━━ Exercise inputs
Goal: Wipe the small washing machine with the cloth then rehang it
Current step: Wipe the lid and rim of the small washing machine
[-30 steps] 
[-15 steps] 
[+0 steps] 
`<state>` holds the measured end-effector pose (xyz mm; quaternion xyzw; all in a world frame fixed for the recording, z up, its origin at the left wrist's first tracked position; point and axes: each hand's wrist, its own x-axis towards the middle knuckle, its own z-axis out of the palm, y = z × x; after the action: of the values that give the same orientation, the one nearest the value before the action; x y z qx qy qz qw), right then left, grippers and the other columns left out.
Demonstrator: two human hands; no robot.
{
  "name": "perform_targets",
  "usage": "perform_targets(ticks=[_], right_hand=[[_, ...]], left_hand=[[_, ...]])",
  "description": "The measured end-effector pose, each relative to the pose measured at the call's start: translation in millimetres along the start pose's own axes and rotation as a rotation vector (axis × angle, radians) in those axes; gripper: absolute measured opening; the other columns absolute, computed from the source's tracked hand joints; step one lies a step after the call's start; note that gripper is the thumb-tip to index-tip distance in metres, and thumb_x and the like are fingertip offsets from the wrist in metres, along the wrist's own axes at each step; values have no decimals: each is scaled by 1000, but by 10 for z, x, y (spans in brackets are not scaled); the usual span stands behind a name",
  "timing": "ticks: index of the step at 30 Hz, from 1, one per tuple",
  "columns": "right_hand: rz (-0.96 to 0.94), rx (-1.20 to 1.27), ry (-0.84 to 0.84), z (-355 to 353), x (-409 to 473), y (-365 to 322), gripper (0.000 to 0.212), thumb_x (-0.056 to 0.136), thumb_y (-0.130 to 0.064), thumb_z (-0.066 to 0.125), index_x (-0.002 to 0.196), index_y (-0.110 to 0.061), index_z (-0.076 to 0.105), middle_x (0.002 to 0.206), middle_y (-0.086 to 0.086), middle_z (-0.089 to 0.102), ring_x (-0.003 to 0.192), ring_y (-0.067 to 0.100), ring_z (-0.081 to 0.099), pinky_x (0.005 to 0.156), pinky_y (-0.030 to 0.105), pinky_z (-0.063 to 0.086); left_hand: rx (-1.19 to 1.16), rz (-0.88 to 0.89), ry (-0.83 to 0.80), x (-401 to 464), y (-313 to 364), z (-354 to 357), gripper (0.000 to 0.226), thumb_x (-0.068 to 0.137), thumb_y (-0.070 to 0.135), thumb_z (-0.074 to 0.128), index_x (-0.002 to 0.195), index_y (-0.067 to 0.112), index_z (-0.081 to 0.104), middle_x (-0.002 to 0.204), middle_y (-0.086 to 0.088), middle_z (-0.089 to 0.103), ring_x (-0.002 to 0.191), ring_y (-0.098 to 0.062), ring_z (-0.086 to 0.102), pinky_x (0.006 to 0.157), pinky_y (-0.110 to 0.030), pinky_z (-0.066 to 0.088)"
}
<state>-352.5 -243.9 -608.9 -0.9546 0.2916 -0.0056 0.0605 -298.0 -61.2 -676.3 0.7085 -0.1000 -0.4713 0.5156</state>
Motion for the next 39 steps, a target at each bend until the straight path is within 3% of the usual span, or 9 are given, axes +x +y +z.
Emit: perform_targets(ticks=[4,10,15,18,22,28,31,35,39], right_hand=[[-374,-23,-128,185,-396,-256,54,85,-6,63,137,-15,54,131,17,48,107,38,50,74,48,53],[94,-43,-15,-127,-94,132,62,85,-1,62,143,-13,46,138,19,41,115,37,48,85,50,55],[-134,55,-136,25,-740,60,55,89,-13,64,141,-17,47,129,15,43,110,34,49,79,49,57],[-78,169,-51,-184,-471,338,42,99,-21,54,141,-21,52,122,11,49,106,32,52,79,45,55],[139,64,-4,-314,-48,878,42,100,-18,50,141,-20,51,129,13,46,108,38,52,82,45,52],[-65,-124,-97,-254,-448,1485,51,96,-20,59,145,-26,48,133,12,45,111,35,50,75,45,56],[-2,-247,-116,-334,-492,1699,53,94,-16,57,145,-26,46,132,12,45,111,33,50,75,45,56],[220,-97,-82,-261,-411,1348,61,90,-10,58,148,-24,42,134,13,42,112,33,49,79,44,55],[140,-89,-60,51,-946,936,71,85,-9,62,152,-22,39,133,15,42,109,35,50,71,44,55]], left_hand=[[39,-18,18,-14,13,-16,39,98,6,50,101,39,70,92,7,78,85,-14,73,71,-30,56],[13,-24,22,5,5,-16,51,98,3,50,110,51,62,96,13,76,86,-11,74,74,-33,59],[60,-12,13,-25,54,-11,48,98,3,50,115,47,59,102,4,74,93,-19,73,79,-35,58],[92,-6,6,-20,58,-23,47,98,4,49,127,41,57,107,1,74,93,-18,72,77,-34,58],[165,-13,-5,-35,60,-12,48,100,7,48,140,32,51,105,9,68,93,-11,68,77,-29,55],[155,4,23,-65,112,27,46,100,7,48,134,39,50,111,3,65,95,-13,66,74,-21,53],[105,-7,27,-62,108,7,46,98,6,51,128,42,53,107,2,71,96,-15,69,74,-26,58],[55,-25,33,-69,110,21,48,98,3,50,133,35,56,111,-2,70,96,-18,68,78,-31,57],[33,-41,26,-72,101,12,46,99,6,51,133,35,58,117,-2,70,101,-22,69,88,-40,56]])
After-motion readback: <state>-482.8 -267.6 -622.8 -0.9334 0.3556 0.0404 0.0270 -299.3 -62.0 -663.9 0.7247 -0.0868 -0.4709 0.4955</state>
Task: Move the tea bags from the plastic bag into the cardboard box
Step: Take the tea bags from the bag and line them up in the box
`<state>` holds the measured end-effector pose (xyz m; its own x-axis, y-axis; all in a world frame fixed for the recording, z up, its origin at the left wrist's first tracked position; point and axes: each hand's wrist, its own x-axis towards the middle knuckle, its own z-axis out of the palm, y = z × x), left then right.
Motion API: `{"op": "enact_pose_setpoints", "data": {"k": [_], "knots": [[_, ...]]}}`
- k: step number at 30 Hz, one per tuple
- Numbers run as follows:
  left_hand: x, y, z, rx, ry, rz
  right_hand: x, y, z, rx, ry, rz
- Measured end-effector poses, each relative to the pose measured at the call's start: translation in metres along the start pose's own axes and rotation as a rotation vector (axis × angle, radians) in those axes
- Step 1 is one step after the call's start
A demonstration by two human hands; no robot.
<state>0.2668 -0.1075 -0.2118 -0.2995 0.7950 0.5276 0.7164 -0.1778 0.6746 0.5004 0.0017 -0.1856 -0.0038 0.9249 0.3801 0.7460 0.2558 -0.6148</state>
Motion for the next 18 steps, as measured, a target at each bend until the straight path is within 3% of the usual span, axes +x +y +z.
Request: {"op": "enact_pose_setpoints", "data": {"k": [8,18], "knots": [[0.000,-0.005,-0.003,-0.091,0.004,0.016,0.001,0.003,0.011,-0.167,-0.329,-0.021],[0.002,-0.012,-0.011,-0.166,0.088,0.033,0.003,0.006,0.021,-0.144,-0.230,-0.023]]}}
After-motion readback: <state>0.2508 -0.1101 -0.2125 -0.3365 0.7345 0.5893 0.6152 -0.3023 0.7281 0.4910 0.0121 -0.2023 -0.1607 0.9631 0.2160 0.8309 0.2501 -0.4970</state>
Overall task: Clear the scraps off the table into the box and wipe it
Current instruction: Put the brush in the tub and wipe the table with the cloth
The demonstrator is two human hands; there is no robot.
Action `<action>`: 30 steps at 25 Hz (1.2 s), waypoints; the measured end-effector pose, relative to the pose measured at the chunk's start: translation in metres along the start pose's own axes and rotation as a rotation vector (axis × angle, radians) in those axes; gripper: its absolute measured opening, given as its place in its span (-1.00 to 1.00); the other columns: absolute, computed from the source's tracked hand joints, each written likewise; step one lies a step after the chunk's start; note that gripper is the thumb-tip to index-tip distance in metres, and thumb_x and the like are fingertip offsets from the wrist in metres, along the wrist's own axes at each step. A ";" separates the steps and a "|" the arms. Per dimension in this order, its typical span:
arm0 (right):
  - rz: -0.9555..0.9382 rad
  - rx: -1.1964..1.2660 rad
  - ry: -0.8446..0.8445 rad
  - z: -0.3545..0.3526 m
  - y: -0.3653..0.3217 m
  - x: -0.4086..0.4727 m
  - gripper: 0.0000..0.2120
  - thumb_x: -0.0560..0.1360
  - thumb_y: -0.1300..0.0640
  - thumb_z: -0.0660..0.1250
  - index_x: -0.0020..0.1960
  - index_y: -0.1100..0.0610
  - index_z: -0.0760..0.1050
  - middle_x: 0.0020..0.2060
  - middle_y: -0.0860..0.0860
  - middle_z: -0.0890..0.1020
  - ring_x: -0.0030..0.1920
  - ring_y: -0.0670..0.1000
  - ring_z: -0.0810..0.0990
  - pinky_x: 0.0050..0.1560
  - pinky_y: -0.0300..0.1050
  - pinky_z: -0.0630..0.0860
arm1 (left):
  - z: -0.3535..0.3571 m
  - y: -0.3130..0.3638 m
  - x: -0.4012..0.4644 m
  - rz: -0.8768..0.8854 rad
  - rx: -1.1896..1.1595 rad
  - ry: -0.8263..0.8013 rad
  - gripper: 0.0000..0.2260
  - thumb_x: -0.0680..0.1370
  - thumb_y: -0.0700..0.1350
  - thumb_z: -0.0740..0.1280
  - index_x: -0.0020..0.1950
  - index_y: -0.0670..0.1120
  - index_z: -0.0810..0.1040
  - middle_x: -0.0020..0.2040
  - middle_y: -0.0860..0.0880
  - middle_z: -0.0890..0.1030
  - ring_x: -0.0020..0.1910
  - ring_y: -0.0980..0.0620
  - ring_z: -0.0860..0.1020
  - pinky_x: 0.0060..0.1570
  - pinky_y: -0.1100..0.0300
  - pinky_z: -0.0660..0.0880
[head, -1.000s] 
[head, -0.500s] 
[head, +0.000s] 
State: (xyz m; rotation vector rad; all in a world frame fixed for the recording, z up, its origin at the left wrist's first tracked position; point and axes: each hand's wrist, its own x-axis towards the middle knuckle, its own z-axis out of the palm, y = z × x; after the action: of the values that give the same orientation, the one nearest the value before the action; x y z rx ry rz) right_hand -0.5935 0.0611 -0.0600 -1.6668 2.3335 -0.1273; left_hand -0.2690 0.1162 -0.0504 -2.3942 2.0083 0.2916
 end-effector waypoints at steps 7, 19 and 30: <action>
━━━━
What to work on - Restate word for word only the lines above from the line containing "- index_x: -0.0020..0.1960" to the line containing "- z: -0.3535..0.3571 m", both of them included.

Exercise solution -
  - index_x: -0.0020..0.1960
  - index_y: -0.1100..0.0610
  - index_z: -0.0760..0.1050
  - middle_x: 0.0020..0.2060
  - middle_y: -0.0860..0.0860
  - middle_z: -0.0890..0.1020
  - ring_x: -0.0030..0.1920
  - ring_y: -0.0670..0.1000
  - ring_z: -0.0810..0.0990
  - pinky_x: 0.0050..0.1560
  - pinky_y: -0.0300..0.1050
  - pinky_z: -0.0630..0.0860
arm1 (left):
  - z: -0.3535..0.3571 m

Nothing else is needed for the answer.